Claimant offered no evidence or testimony of decedent's specific exposure to COVID-19 in his workplace. Further, no evidence was presented indicating any cases of COVID-19 among those living or working in the group home where decedent was house manager, or among other employees with whom decedent may have had contact, prior to or contemporaneous with his onset of symptoms. In fact, the employer's witness testified that decedent was the first known COVID-19 infection in his workplace.
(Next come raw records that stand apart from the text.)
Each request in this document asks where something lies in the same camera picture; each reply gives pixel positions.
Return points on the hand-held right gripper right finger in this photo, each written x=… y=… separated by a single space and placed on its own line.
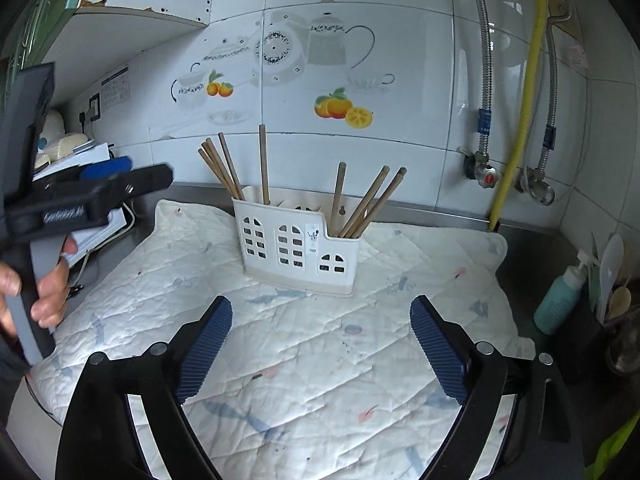
x=437 y=350

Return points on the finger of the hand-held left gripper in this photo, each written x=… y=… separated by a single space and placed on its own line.
x=145 y=177
x=107 y=166

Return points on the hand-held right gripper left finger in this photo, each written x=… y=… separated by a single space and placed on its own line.
x=205 y=350

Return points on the cream plastic utensil holder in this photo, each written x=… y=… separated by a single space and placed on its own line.
x=345 y=247

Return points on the person's left hand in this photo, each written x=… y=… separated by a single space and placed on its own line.
x=52 y=295

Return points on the white rounded object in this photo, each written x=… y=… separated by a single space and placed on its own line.
x=52 y=125

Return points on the printed quilted mat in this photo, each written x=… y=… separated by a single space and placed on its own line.
x=310 y=350

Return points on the teal pump bottle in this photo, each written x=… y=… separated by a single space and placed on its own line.
x=555 y=307

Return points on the black utensil container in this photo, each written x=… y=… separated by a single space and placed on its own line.
x=592 y=340

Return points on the metal valve with red knob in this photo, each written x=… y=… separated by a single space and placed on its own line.
x=487 y=177

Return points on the dark round pot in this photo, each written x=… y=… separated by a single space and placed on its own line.
x=625 y=350

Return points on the wooden spoon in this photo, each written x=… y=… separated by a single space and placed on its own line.
x=620 y=300

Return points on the neon green clothing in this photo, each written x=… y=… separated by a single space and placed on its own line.
x=617 y=447

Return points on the wall socket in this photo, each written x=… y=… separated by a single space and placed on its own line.
x=94 y=107

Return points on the wall label sticker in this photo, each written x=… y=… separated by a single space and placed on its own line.
x=116 y=87

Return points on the green wall cabinet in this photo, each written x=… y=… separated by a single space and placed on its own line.
x=125 y=30

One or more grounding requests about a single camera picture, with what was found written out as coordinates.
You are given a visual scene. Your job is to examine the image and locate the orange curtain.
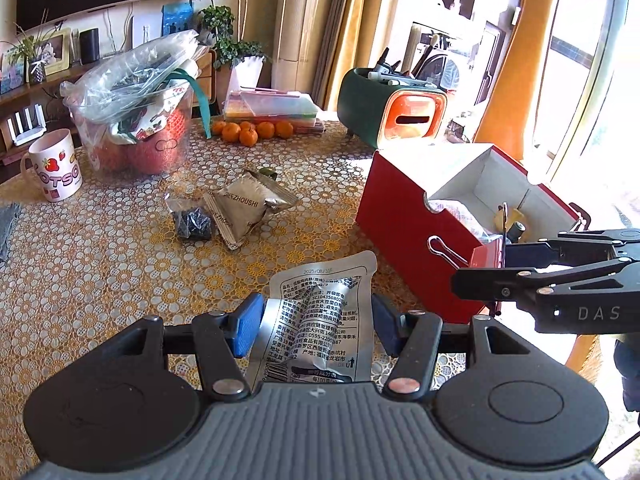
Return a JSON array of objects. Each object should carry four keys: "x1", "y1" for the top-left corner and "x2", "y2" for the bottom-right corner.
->
[{"x1": 472, "y1": 0, "x2": 561, "y2": 147}]

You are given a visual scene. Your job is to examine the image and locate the clear bucket with plastic bags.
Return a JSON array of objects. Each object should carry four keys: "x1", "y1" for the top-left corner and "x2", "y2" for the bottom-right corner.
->
[{"x1": 60, "y1": 29, "x2": 213, "y2": 177}]

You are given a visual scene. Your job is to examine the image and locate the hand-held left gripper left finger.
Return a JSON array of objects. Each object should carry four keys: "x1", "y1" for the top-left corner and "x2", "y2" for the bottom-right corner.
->
[{"x1": 119, "y1": 292, "x2": 266, "y2": 403}]

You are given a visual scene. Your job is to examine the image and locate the red cardboard box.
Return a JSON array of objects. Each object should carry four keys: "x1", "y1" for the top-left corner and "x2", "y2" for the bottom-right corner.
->
[{"x1": 356, "y1": 142, "x2": 591, "y2": 325}]

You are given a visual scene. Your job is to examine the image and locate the silver foil packet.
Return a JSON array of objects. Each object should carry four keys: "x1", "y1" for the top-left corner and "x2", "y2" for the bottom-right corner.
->
[{"x1": 248, "y1": 250, "x2": 378, "y2": 393}]

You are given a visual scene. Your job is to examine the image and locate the dark wooden sideboard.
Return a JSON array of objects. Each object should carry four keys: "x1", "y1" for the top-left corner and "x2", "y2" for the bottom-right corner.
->
[{"x1": 0, "y1": 60, "x2": 83, "y2": 163}]

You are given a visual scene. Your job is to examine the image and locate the dark snack packet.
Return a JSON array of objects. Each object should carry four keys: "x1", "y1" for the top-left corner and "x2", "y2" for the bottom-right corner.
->
[{"x1": 165, "y1": 192, "x2": 217, "y2": 241}]

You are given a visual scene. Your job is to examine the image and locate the stack of flat plastic boxes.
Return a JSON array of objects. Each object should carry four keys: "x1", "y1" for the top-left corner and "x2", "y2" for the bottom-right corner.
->
[{"x1": 222, "y1": 87, "x2": 326, "y2": 135}]

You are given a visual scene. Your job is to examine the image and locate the printed cloth with green strap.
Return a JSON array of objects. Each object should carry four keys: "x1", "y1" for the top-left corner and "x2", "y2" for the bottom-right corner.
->
[{"x1": 112, "y1": 67, "x2": 213, "y2": 143}]

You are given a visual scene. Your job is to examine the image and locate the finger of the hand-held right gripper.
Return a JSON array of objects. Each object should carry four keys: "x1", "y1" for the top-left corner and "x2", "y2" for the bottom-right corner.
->
[
  {"x1": 504, "y1": 228, "x2": 640, "y2": 267},
  {"x1": 450, "y1": 258, "x2": 640, "y2": 306}
]

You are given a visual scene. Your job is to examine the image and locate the green orange storage box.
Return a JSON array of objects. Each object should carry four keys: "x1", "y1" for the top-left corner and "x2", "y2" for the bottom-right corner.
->
[{"x1": 336, "y1": 47, "x2": 448, "y2": 150}]

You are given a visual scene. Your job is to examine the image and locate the black speaker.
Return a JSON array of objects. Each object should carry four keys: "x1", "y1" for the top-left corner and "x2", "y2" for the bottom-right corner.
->
[{"x1": 80, "y1": 28, "x2": 101, "y2": 64}]

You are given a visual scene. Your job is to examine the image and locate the yellow plush toy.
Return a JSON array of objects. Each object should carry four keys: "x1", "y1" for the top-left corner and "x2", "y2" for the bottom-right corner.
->
[{"x1": 492, "y1": 201, "x2": 518, "y2": 235}]

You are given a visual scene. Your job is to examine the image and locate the purple white snack packet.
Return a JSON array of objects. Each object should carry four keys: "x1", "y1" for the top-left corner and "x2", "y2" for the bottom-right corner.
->
[{"x1": 429, "y1": 199, "x2": 493, "y2": 242}]

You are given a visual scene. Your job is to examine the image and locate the tall leafy potted plant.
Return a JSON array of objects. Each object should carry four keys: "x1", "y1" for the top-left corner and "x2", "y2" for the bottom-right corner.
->
[{"x1": 182, "y1": 0, "x2": 271, "y2": 103}]

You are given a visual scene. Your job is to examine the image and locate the blue-grey cloth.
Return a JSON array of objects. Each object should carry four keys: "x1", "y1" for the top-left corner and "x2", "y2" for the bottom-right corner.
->
[{"x1": 0, "y1": 202, "x2": 22, "y2": 263}]

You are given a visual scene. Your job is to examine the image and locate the photo frame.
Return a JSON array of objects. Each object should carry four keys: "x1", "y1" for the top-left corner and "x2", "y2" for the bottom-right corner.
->
[{"x1": 42, "y1": 27, "x2": 72, "y2": 68}]

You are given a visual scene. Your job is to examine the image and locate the grassy potted plant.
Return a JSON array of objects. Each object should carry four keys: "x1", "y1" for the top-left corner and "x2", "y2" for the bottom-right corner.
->
[{"x1": 0, "y1": 10, "x2": 62, "y2": 86}]

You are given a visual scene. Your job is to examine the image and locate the blue picture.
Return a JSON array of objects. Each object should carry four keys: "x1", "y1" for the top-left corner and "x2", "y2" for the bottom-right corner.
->
[{"x1": 162, "y1": 1, "x2": 195, "y2": 37}]

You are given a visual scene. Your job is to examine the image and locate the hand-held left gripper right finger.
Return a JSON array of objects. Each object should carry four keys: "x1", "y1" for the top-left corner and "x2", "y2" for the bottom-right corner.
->
[{"x1": 371, "y1": 294, "x2": 524, "y2": 395}]

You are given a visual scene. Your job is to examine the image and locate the red knitted bag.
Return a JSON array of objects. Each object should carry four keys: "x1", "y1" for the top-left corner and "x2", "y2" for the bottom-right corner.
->
[{"x1": 90, "y1": 105, "x2": 191, "y2": 176}]

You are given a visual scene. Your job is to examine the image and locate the light wooden drawer cabinet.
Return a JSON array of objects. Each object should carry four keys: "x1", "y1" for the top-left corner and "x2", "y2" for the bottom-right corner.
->
[{"x1": 192, "y1": 50, "x2": 218, "y2": 106}]

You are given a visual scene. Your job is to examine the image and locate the red binder clip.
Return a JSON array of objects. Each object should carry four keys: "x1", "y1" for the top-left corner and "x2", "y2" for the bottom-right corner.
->
[{"x1": 427, "y1": 235, "x2": 506, "y2": 271}]

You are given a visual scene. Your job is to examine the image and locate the pile of oranges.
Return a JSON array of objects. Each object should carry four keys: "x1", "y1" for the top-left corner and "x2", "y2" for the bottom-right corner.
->
[{"x1": 211, "y1": 120, "x2": 295, "y2": 147}]

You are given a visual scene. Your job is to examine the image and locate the beige snack packet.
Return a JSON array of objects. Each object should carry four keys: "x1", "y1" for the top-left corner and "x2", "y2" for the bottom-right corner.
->
[{"x1": 202, "y1": 169, "x2": 301, "y2": 251}]

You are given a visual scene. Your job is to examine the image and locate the white router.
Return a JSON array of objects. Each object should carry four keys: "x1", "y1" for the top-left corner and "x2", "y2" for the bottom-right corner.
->
[{"x1": 9, "y1": 104, "x2": 48, "y2": 147}]

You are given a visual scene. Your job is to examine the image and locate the pink strawberry print mug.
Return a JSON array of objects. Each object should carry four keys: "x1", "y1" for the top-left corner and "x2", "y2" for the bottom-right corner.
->
[{"x1": 20, "y1": 128, "x2": 82, "y2": 203}]

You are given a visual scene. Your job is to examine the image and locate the beige curtain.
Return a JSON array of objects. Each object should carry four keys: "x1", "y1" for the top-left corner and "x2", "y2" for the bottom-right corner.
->
[{"x1": 272, "y1": 0, "x2": 381, "y2": 111}]
Although another worker at the same group home later contracted COVID-19 and succumbed to the disease, the employer's witness testified that the other worker tested positive two weeks after decedent's positive test. Moreover, claimant did not know the extent to which, if at all, decedent personally interacted with others at the group home where he worked. In view of the foregoing, substantial evidence supports the Board's conclusion that claimant failed to meet her burden to demonstrate that decedent contracted COVID-19 in the course of his employment (see Workers' Compensation Law § 2 [7]; Matter of Gaspard v Queens Party Hall Inc., 189 AD3d 1880, 1881 [3d Dept 2020], lv denied 36 NY3d 912 [2021]; Employer: DOCCS Edgecombe Cor Facility, 2020 WL 7231882, *3-4, 2020 NY Wrk Comp LEXIS 15519, *9; compare Employer: All Metro Healthcare Aids Inc., 2022 WL 1125058, *3-5, 2022 NY Wrk Comp LEXIS 1982, *8-10 [WCB No. G233 6997, Apr. 6, 2022]; Employer: Long Is. DDSO, 2022 WL 594590, *5, 2022 NY Wrk Comp LEXIS 933, *13-14; Employer: Manhattan Psychiatric Ctr., 2021 WL 5748736, *5, 2021 NY Wrk Comp LEXIS 5600, *12-13; see generally Matter of Middleton v Coxsackie Correctional Facility, 38 NY2d 130, 137 [1975]; Matter of McDonough v Whitney Point Cent. School, 15 AD2d 191, 191-192 [3d Dept 1961]). Accordingly, the decision disallowing the claim will not be disturbed. We reject claimant's contention that the Board's decision was arbitrary and capricious for failing to follow its own precedent, as the cases cited in support of this argument are factually distinguishable (see Matter of Holsopple v United Parcel Serv., 167 AD3d 1220, 1221 [3d Dept 2018]). Claimant's remaining contentions, to the extent not explicitly addressed herein, have been examined and found to be lacking in merit.

Garry, P.J., Clark, Aarons and Reynolds Fitzgerald, JJ., concur. Ordered that the decision [*3]is affirmed, without costs.